I think if I just knew what variables I should be using I’ll be OK. Or, perhaps I’m going about adding this text completely wrong!

Thanks again for your help, Erik.

Glad to hear you’re on the move again!

You are looking for a “bitmap-rendered string”, which is a painted text rendered that uses a bitmap for each letter. A “bitmap,” as you hit on by trail and error, is not text-painting–a bitmap is a pixel-by-pixel rendering. Your table, because it refers to “bitmap texts”, doesn’t actually define the bitmaps, and so you get errors. Here’s the right set-up:

[code]A stat-word is a kind of bitmap-rendered string. The associated canvas of a stat-word is the scenic-canvas. [The associated font of a stat-word is Glimmr C&C.[If you’ve only included the one font extension (Glimmr Bitmap Font), you shouldn’t need to specify this.]] Some stat-words are defined by the Table of Stats.

Table of Stats
bitmap-rendered string origin tint bit-size text-string
Lucidity_text {500, 10} lucid-blue 2 “Lucidity”
Anxiety_text {500, 80} lucid-blue 2 “Anxiety”[/code]

But there’s no reason to try to do this using trial-and-error! Glimmr Canvas-Based Drawing, like all the other Glimmr extensions, comes with extensive documentation that explains the kinds of graphic elements and their properties. In the Documentation tab in the IDE, look right below the table of contents for the Writing with Inform manual, look for the link to “Installed Extensions”. Click on that, scroll down to the Erik Temple section, and finally click on Glimmr Canvas-Based Drawing link. The table of contents there indicates that Chapter 4 is the place to look for descriptions of all the graphic elements. Here’s the section that introduces rendered strings:

Chapter 11 of the documentation provides a complete reference to all of the properties of each type. I’ve spoilered the sections on bitmap rendered texts here to save space:

[spoiler]Section 11.9: Summary of the properties of rendered strings

This section presents a list of the properties associated with rendered strings. Properties which the extension uses internally, and should not be referred to by the author, are marked with a double asterisk (**). All rendered strings also inherit the properties common to the g-element kind (see above for those properties).

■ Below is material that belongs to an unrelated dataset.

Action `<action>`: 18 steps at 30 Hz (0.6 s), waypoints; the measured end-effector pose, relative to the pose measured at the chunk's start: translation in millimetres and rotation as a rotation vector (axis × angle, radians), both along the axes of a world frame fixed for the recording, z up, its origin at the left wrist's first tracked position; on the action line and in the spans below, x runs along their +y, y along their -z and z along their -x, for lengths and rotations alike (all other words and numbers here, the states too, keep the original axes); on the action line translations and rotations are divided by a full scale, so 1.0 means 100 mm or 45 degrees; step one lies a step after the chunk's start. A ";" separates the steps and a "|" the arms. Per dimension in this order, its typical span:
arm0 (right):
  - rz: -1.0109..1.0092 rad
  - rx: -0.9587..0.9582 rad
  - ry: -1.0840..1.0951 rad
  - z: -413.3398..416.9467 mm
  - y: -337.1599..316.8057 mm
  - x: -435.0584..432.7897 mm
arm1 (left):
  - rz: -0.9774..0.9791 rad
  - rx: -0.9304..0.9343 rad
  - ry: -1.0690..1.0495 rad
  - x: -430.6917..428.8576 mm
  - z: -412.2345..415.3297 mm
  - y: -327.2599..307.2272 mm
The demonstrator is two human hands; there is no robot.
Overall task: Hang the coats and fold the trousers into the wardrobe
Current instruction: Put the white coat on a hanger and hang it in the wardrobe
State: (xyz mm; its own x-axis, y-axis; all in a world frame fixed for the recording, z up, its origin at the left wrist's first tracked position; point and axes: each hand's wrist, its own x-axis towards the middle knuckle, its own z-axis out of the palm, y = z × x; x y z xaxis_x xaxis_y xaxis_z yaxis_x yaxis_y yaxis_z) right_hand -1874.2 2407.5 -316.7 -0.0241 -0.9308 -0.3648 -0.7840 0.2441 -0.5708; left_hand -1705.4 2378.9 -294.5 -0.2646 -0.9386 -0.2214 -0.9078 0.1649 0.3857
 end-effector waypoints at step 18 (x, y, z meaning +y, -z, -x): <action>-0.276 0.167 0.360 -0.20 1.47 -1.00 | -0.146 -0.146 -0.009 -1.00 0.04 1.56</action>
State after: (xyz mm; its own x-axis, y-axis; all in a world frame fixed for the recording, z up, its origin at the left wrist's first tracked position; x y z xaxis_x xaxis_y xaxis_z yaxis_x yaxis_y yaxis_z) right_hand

Note that the alignment property functions differently for rendered strings than for other g-elements. For center-aligned and right-aligned rendered strings, the origin is always located along the upper edge of the element; not at the center or the bottom edge.

associated font - a font object, which is the font that should be used to draw the rendered text element. A bitmap-rendered text must use a bitmap font, and an image-rendered font an image font.
text-string - an indexed text containing the string to be rendered by the element. Default value: “” (empty string, no output)
tint - a glulx color value (see the Glulx Text Effects extension) that defines the color of the letterforms and cursor of a bitmap-rendered string; defines only the cursor color of an image-rendered string. Default value: g-White
background tint - a glulx color value (see the Glulx Text Effects extension) that defines the color of the background of the rendered string element. Will be drawn as a single block of color behind the letterforms. Default value: g-PlaceNullCol (null, no background will appear)
cursor - a number defining the position of the cursor in the display of the rendered string. The cursor is only displayed when this property is 0 or higher. The cursor wil placed immediately after the string position; i.e., when cursor is 1, the cursor will be positioned immediately after the first character in the string. Default value: -99 (no cursor displayed)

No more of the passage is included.